Exclusive: trustees reconsidering rules of investments to take account of climate change risk
Parliament’s pension fund trustees are to reconsider the rules of their investments to take account of the risk of climate change, in a first for MPs’ finances.
While stopping short of a promise to fully divest from fossil fuels, the pledge by the trustees marks an important first step towards assessing and reducing the effect of the pension fund’s investments – which are ultimately paid for by the taxpayer – on climate change.
The move is a victory for a group of MPs from all parties who have long campaigned for changes that would stop the funds – which amount to more than £700m – being invested in companies that promote or benefit from fossil fuels, thus exerting economic pressure on them to reduce greenhouse gas emissions.
Caroline Lucas, the Green party MP who has been campaigning for reform of the fund, said: “Protecting the natural world is now humanity’s greatest mission, so this change of tack from the MPs’ pension fund is very welcome.
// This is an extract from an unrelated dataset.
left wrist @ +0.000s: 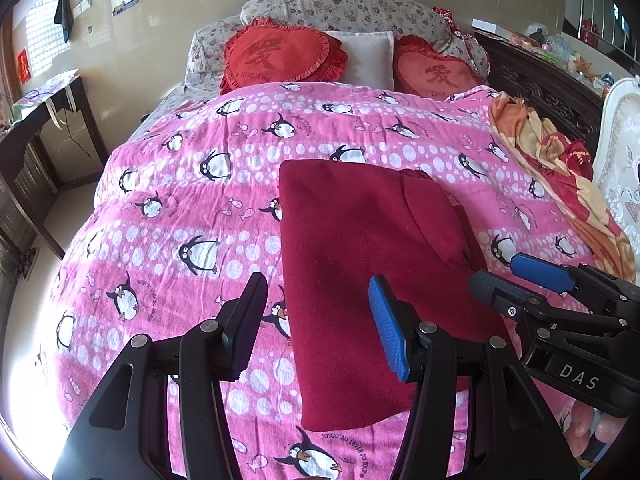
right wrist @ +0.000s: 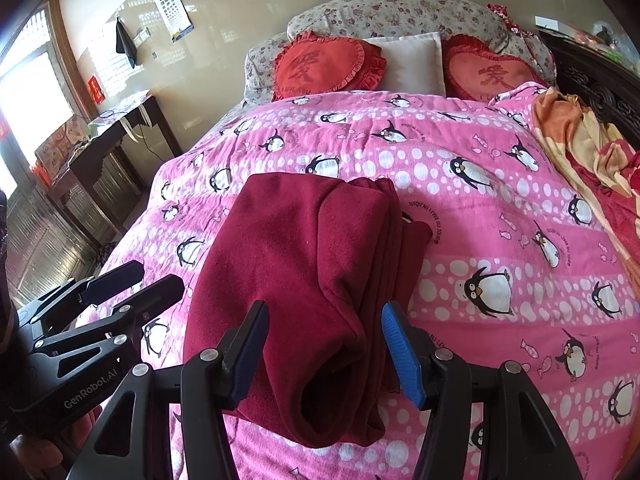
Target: Fold small clothes
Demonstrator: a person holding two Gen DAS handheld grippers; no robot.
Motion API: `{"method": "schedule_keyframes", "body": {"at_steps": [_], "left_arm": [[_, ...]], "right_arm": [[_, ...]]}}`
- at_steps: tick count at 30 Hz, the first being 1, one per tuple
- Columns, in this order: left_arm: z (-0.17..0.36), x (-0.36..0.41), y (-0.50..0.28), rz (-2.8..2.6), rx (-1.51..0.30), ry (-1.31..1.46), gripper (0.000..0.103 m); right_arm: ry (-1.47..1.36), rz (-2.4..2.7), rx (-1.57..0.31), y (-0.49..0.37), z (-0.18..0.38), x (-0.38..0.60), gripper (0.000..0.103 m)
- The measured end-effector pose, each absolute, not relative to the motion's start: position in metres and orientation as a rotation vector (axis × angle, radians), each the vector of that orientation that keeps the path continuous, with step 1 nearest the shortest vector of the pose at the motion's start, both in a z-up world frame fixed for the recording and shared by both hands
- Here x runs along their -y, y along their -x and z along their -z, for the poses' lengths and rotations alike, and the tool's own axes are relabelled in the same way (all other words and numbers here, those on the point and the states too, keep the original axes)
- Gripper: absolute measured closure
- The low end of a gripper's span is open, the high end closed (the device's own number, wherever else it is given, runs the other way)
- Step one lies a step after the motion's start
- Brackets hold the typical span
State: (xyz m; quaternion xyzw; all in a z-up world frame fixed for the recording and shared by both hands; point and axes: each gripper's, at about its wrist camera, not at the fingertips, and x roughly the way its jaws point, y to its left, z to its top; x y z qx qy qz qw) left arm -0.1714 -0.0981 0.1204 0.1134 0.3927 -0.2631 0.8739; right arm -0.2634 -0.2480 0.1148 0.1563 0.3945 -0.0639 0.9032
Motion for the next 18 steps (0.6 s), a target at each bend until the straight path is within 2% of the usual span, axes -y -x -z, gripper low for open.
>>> {"method": "schedule_keyframes", "body": {"at_steps": [18], "left_arm": [[-0.114, 0.096, 0.160, 0.536, -0.841, -0.226, 0.050]], "right_arm": [[-0.328, 0.123, -0.830, 0.253, -0.109, 0.247, 0.047]]}}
It has taken four long years to get to this point, but the trustees finally now appear to accept that fossil fuels are a risky investment, both for savers and the planet, and this marks a significant change in policy.”
Around the world, the divestment campaign targeting investors with large holdings in fossil fuels has gathered pace in the last five years and won notable victories. Last week, Norway’s national oil fund began to refocus on renewable energy. About two-thirds of the UK’s university pension funds, as well as other public pension funds, have also either divested or reformed their rules, though some have retained their fossil fuel focus despite strong public pressure.
Other funds to have divested include the Irish infrastructure fund, the New York state pension fund, and in the UK local authorities including Waltham Forest and Southwark.
The pensions of MPs are looked after by the parliamentary contributions pensionfund (PCPF). The trustees have written to Lucas, in correspondence seen by the Guardian, to confirm they will reconsider the funding guidelines to recognise the risks from climate change.
The trustees have committed to asking their advisers to “prepare a climate change policy” and added that they “do wish to show ambition in this area”. They will formulate a responsible business plan, and by October update the statement of investment principles.
They also said divestment would be considered alongside the option of keeping fossil fuel shareholdings in order to have a “voice” on the future direction of those companies, to put pressure on the businesses involved.
Five of the top 20 investments made by the fund, representing more than £20m, are in fossil fuel companies including the UK-based BP, which makes up the biggest single shareholding by the fund. Others include Royal Dutch Shell of the UK and Netherlands, and the French company Total.
Last December, more than 200 serving and former MPs from all parties, spearheaded by Lucas, called on the PCPF to phase out fossil fuel investment.
Lord Deben, chair of the Committee on Climate Change and former Conservative environment secretary, called the trustees’ initiative a “positive step” and said the PCPF should follow scientific advice as the basis of its investment policies.
“The PCPF should now adopt a strategy that shifts investment towards companies driving innovation in low-carbon technology, and over time remove their investments from coal, oil and gas altogether,” he said. “Aligning investment with the 1.5C aspiration of the Paris agreement is the best way to protect our prosperity for many generations to come.”
Sir Ed Davey, the Liberal Democrat former secretary of state for climate change and energy, called on all pension funds to make the shift to investment in renewable energy and other low-carbon efforts. “All pension trustees ought to ensure their investments take account of climate risk, so it’s right parliament should take this initiative,” he said. “The best way is to switch funds from fossil fuels into clean technologies, as these are already highly profitable, but without the long-term carbon risk of oil, gas and coal.”
Moves to divest the MPs’ fund have faced opposition in the past. When Liz Truss, one of the names mooted as a possible leader of the Conservative party, was asked by the Guardian whether she supported such a move as environment secretary in 2015, she said she opposed it.